Exercise: Your answer should be only the lines below from the one with "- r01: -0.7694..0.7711" to the one with "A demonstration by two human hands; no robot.", repeated exactly, ends included.

Data extract Block Start

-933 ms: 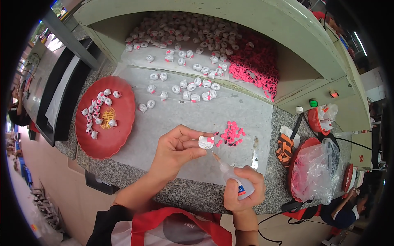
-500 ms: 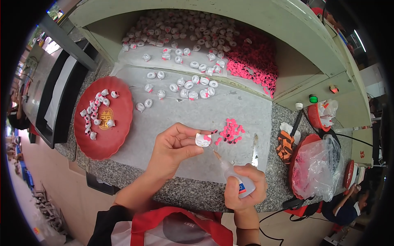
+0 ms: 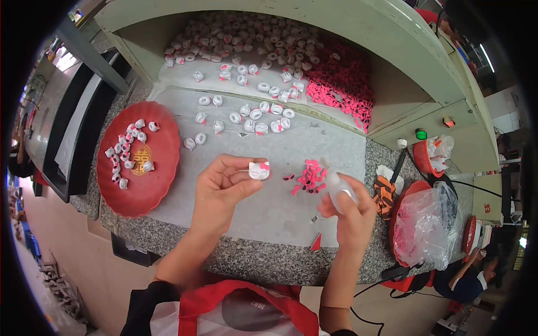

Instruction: The recorder is gluing small pink bows onto white toy heads at a factory workstation.

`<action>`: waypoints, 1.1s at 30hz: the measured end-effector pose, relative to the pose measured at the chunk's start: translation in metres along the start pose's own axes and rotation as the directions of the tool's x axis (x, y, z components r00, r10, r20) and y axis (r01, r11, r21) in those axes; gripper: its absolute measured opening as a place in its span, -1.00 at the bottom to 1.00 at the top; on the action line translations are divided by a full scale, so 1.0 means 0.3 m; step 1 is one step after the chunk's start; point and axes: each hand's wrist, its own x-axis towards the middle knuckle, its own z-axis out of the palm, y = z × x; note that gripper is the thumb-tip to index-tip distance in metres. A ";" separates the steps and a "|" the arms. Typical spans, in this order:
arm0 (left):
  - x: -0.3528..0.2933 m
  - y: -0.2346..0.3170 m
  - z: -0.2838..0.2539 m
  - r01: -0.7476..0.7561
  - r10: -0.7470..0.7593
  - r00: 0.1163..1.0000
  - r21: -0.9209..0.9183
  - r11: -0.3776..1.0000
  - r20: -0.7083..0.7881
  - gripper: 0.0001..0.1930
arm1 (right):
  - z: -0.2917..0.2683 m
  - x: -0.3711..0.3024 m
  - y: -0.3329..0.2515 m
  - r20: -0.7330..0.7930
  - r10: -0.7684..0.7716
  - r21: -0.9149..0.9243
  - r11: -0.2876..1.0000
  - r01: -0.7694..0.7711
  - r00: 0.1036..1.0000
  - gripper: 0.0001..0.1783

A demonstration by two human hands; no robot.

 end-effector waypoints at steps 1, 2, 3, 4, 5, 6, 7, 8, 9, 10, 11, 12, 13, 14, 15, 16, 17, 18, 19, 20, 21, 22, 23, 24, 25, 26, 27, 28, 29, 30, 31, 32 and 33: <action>0.007 0.004 0.004 0.000 0.000 1.000 -0.007 1.000 0.005 -0.73 | 0.001 0.053 0.027 0.095 0.135 0.064 0.988 -0.141 0.986 -0.74; 0.010 0.007 0.003 -0.026 0.026 1.000 -0.020 0.999 -0.013 -0.73 | 0.012 0.095 0.073 0.090 0.134 0.061 0.988 -0.140 0.987 -0.74; 0.008 0.013 0.001 -0.050 0.049 0.998 -0.032 0.998 -0.032 -0.74 | 0.030 0.129 0.126 0.108 0.020 -0.233 0.972 0.006 0.994 -0.73; 0.006 0.021 0.003 -0.054 0.051 0.998 -0.071 0.996 -0.033 -0.74 | 0.050 0.151 0.147 0.158 -0.084 -0.502 0.851 0.153 0.984 -0.73; 0.005 0.024 0.000 -0.055 0.052 0.998 -0.075 0.996 -0.032 -0.74 | 0.069 0.170 0.133 0.158 -0.085 -0.505 0.849 0.155 0.984 -0.73; 0.004 0.027 -0.001 -0.068 0.066 0.997 -0.061 0.996 -0.040 -0.75 | 0.087 0.184 0.109 0.261 -0.016 -0.725 0.658 0.206 0.965 -0.74; 0.001 0.032 -0.005 -0.089 0.086 0.995 -0.045 0.995 -0.059 -0.75 | 0.108 0.191 0.093 0.346 0.083 -0.867 0.409 0.285 0.934 -0.75; 0.001 0.029 -0.008 -0.097 0.094 0.993 -0.048 0.994 -0.067 -0.75 | 0.125 0.184 0.089 0.328 0.093 -0.897 0.341 0.279 0.940 -0.77; 0.002 0.018 -0.009 -0.088 0.086 0.995 -0.039 0.995 -0.053 -0.73 | 0.115 0.173 0.087 0.336 0.090 -0.896 0.337 0.289 0.937 -0.77; 0.006 0.011 -0.016 -0.084 0.083 0.996 -0.028 0.996 -0.045 -0.71 | 0.105 0.162 0.092 0.377 0.007 -0.851 0.398 0.343 0.926 -0.80; 0.006 0.006 -0.020 -0.099 0.097 0.993 -0.026 0.995 -0.065 -0.71 | 0.101 0.153 0.102 0.417 -0.077 -0.794 0.455 0.403 0.906 -0.82; 0.004 -0.002 -0.018 -0.030 0.032 0.999 0.055 0.998 -0.033 -0.68 | 0.099 0.129 0.105 0.437 -0.078 -0.784 0.455 0.422 0.896 -0.82; 0.001 -0.019 -0.007 0.041 -0.040 0.999 0.130 0.991 -0.008 -0.64 | 0.083 0.094 0.095 0.281 -0.041 -0.654 0.724 0.222 0.959 -0.85; -0.005 -0.035 0.004 0.075 -0.078 0.997 0.170 0.983 0.011 -0.61 | 0.072 0.061 0.088 0.134 0.063 -0.421 0.907 0.000 0.989 -0.88; -0.014 -0.047 0.010 0.076 -0.076 0.997 0.172 0.982 -0.009 -0.61 | 0.070 0.039 0.080 0.152 0.072 -0.421 0.907 -0.001 0.986 -0.88; -0.018 -0.055 0.028 0.086 -0.095 0.995 0.206 0.975 0.034 -0.63 | 0.065 0.010 0.064 0.163 0.027 -0.323 0.946 0.028 0.986 -0.90; -0.024 -0.062 0.043 0.095 -0.117 0.990 0.241 0.966 0.077 -0.64 | 0.063 -0.009 0.053 0.167 -0.019 -0.220 0.974 0.057 0.986 -0.92; -0.035 -0.063 0.055 0.099 -0.120 0.989 0.215 0.972 0.086 -0.67 | 0.063 -0.018 0.049 0.158 -0.020 -0.214 0.975 0.055 0.987 -0.92; -0.034 -0.073 0.061 0.106 -0.131 0.986 0.222 0.969 0.100 -0.67 | 0.064 -0.022 0.051 0.211 -0.097 -0.201 0.969 0.140 0.973 -0.91; -0.033 -0.083 0.064 0.031 -0.062 0.991 0.251 0.968 0.115 -0.68 | 0.065 -0.025 0.053 0.262 -0.173 -0.186 0.957 0.225 0.949 -0.89; -0.031 -0.092 0.068 -0.044 0.007 0.991 0.277 0.960 0.132 -0.69 | 0.070 -0.025 0.051 0.244 -0.173 -0.183 0.958 0.220 0.954 -0.89; -0.032 -0.094 0.074 -0.041 -0.001 0.989 0.281 0.959 0.146 -0.69 | 0.077 -0.023 0.043 0.216 -0.143 -0.179 0.967 0.183 0.966 -0.89; -0.032 -0.094 0.080 -0.078 0.037 0.989 0.288 0.954 0.147 -0.70 | 0.079 -0.022 0.038 0.189 -0.113 -0.173 0.974 0.146 0.975 -0.89; -0.033 -0.093 0.083 -0.117 0.076 0.986 0.293 0.949 0.147 -0.70 | 0.076 -0.025 0.036 0.176 -0.115 -0.171 0.974 0.146 0.978 -0.89; -0.034 -0.094 0.084 -0.118 0.074 0.985 0.294 0.948 0.157 -0.70 | 0.073 -0.024 0.036 0.154 -0.069 -0.158 0.983 0.094 0.986 -0.89; -0.035 -0.092 0.084 -0.151 0.095 0.978 0.322 0.935 0.185 -0.69 | 0.072 -0.022 0.036 0.134 -0.023 -0.144 0.989 0.042 0.991 -0.89; -0.034 -0.089 0.084 -0.186 0.116 0.970 0.347 0.919 0.212 -0.68 | 0.070 -0.018 0.036 0.128 -0.028 -0.143 0.989 0.046 0.991 -0.89; -0.040 -0.083 0.088 -0.187 0.115 0.969 0.345 0.920 0.218 -0.68 | 0.065 -0.019 0.034 0.129 -0.043 -0.169 0.984 0.064 0.991 -0.88; -0.045 -0.073 0.092 -0.147 0.077 0.971 0.315 0.938 0.225 -0.67 | 0.063 -0.021 0.033 0.131 -0.058 -0.195 0.977 0.083 0.990 -0.87; -0.047 -0.065 0.094 -0.107 0.040 0.972 0.284 0.953 0.232 -0.66 | 0.063 -0.025 0.035 0.128 -0.061 -0.197 0.977 0.086 0.990 -0.87; -0.046 -0.057 0.090 -0.109 0.042 0.971 0.281 0.953 0.235 -0.66 | 0.062 -0.029 0.042 0.114 -0.051 -0.201 0.977 0.074 0.992 -0.85; -0.044 -0.049 0.082 -0.046 -0.003 0.969 0.196 0.979 0.246 -0.66 | 0.063 -0.031 0.046 0.101 -0.042 -0.205 0.977 0.062 0.994 -0.82; -0.041 -0.045 0.077 0.019 -0.047 0.964 0.111 0.994 0.260 -0.65 | 0.066 -0.028 0.045 0.100 -0.045 -0.208 0.976 0.065 0.994 -0.82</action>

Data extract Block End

Task solution:
  - r01: -0.7694..0.7711
  - r00: 0.1036..1.0000
  - gripper: 0.0001..0.1783

A demonstration by two human hands; no robot.

Nothing more is needed to complete the output.